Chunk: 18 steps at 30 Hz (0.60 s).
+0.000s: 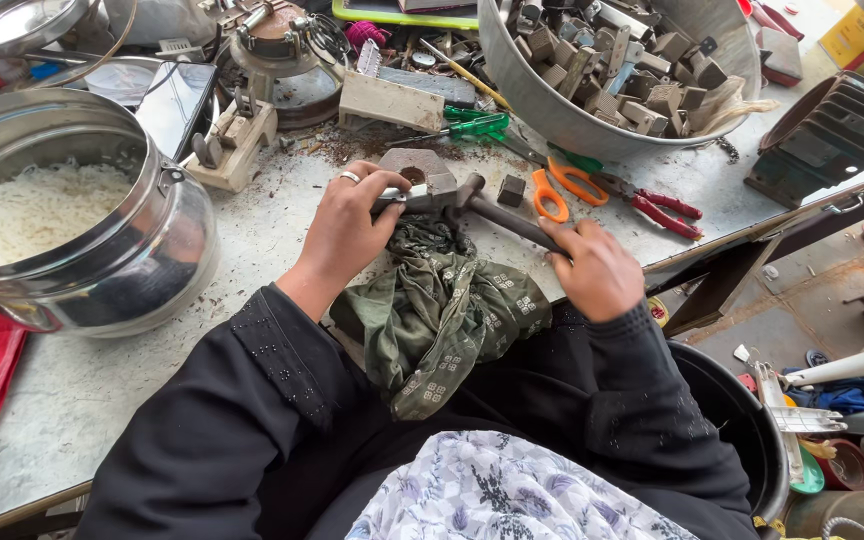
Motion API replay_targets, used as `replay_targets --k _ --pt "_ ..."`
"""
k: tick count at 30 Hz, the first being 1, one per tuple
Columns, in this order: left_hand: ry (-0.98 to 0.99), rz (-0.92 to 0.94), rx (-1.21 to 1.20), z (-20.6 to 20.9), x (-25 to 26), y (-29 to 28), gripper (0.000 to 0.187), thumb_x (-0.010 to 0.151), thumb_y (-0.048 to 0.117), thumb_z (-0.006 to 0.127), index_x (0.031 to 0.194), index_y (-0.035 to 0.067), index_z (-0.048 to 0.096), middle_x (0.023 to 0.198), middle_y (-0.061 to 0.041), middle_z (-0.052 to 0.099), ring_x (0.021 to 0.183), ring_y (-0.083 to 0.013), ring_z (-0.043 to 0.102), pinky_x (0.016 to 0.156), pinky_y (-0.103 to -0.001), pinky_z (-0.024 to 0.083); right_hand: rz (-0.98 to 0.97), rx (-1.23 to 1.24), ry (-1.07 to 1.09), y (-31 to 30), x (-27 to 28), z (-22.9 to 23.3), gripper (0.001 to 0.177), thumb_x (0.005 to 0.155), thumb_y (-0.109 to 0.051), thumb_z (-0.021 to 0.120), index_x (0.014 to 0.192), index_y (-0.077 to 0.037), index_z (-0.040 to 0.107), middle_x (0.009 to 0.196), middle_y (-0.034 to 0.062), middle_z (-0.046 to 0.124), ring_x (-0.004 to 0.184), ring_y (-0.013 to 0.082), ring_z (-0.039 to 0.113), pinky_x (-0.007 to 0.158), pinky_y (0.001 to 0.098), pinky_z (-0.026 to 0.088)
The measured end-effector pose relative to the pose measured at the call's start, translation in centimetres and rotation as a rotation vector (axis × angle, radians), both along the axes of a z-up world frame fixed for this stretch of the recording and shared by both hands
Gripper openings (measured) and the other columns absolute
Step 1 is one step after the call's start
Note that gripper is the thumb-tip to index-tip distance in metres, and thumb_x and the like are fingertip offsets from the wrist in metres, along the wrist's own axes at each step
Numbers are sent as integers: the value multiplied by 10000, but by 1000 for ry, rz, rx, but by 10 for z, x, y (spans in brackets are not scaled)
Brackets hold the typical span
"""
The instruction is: The person sits on the floor and repeatedly hammers a small metal piece placed on an anvil. They use a hammer in their right hand and hold the metal piece with their left hand, occasionally adjusting its position. A second person is visible in the background eating from a plate.
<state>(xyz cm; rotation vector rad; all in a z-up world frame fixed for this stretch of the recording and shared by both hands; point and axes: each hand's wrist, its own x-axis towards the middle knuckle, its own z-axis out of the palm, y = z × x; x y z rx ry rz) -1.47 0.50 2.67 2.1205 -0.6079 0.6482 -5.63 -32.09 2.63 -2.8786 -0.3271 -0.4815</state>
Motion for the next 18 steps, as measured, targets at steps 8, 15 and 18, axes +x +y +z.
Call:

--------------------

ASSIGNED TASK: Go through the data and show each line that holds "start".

RESPONSE AREA:
The measured end-effector pose relative to the pose measured at the call's start, translation in centimetres and rotation as a rotation vector (axis × angle, radians), both along the axes of a z-up world frame fixed for this stretch of the recording and shared by both hands
Step 1 is one step after the call's start

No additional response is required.